Rather than stimulus checks we need to be using the money to subsidize alternatives. And we can just switch subsidies. Some examples of that include that by reducing cattle subsides we can subsidize lower emissions meat alternatives or even offer free classes on how to cook meals that happen to be lower emissions, and we can stop funding airports and put that money into rail systems, similarly by removing mandatory minimum parking and reducing road funding that money can be put into transit solutions that enable less car centric lifestyles.
I don’t see any other solution to the “exponentially growing power consumption” problem.
In the U.S., at least, power generation has been roughly flat for the last 20 years, not growing exponentially:
Reminds me of the leftist venezuelan regime monthly rations in the form of cajas clap.
Absolutely disgusting food.
Thank goodness I was able to escape the dictatorship with my family
Thank you for posting this.
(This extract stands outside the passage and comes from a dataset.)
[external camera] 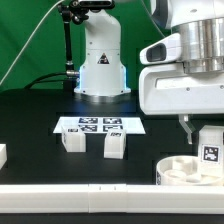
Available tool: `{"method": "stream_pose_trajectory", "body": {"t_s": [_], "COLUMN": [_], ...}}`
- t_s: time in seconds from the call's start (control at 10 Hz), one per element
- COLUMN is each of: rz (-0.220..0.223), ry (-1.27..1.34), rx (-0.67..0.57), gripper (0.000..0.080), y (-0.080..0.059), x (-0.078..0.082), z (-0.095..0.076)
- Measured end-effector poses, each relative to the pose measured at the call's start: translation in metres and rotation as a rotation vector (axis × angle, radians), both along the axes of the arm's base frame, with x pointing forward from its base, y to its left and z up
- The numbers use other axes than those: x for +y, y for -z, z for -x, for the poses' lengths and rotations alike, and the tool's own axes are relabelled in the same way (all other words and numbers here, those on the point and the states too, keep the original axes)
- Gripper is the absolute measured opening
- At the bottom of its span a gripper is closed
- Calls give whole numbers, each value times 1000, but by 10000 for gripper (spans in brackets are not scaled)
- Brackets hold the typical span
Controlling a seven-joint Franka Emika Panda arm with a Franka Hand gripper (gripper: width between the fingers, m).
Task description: Assemble stool
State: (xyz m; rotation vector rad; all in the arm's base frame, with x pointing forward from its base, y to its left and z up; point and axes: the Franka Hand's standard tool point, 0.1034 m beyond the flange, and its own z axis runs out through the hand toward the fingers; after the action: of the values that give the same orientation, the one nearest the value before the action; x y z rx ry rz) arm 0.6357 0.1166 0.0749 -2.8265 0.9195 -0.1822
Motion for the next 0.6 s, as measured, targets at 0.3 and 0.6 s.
{"method": "stream_pose_trajectory", "body": {"t_s": [0.3, 0.6], "rz": [-30, -62], "ry": [150, 288], "rx": [16, 32], "gripper": [340, 340], "y": [-1, -1], "x": [-1, -2], "z": [-1, -2]}}
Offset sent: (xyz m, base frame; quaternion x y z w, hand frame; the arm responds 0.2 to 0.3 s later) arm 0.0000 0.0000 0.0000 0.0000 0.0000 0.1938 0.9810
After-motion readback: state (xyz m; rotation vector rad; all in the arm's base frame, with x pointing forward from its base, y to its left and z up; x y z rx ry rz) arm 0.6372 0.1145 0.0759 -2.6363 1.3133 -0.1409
I don’t understand what a lot of those foods are. It looks like a heck of a lot of it is pasta/noodles based though. And maybe milk powder? Where is the protein other than the canned tuna(?) up at the top.
That was it. No more than that. Worst thing is that almost all this products are from Mexico. Before the collectivists and leftists took power in Venezuela, we used to make all these products
Left to right
4 blue pasta packages, 200 grams each
4 green rice packages, 1 kg
4 yellow spaghetti packs. 200 grams each
6 shredded tuna cans. 130 grams each
1 oil bottle. 1 liter
2 red bottles, tomato sauce/ketchup. 220 grams each
2 orange packs, corn flour, 1kg each
1 pack of refined sugar, 1kg
1 white pack, dry whole milk, 500 grams
2 green packs, black beans, 1kg each
3 yellow packs, egg spaghetti, 290 grams each
3 red packs, elbow shaped spaghetti , 200 grams each
1 blue pack, lentils, 1 kg
Take into account that this is supposed to last a family of 4 a month. If it ever arrives.
Because it’s assigned per family
Also, as most of these products are from Mexico, the transportation is not the best and most of the time they arrive corroded, open by rats, or with less or very different products than advertised
So yeah I’m glad I escaped the collectivistic hellhole with my family mostly intact
Thank you for answering, this is very eye opening. In Canada we get a similar amount of food at our volunteer based food banks that is supposed to last a month but lasts a few days, but it’s different in the type of product. And it would never be given to us in a state that was degraded or torn into by pests.
Wow, I see the sugar industry was as influential there as it was in America.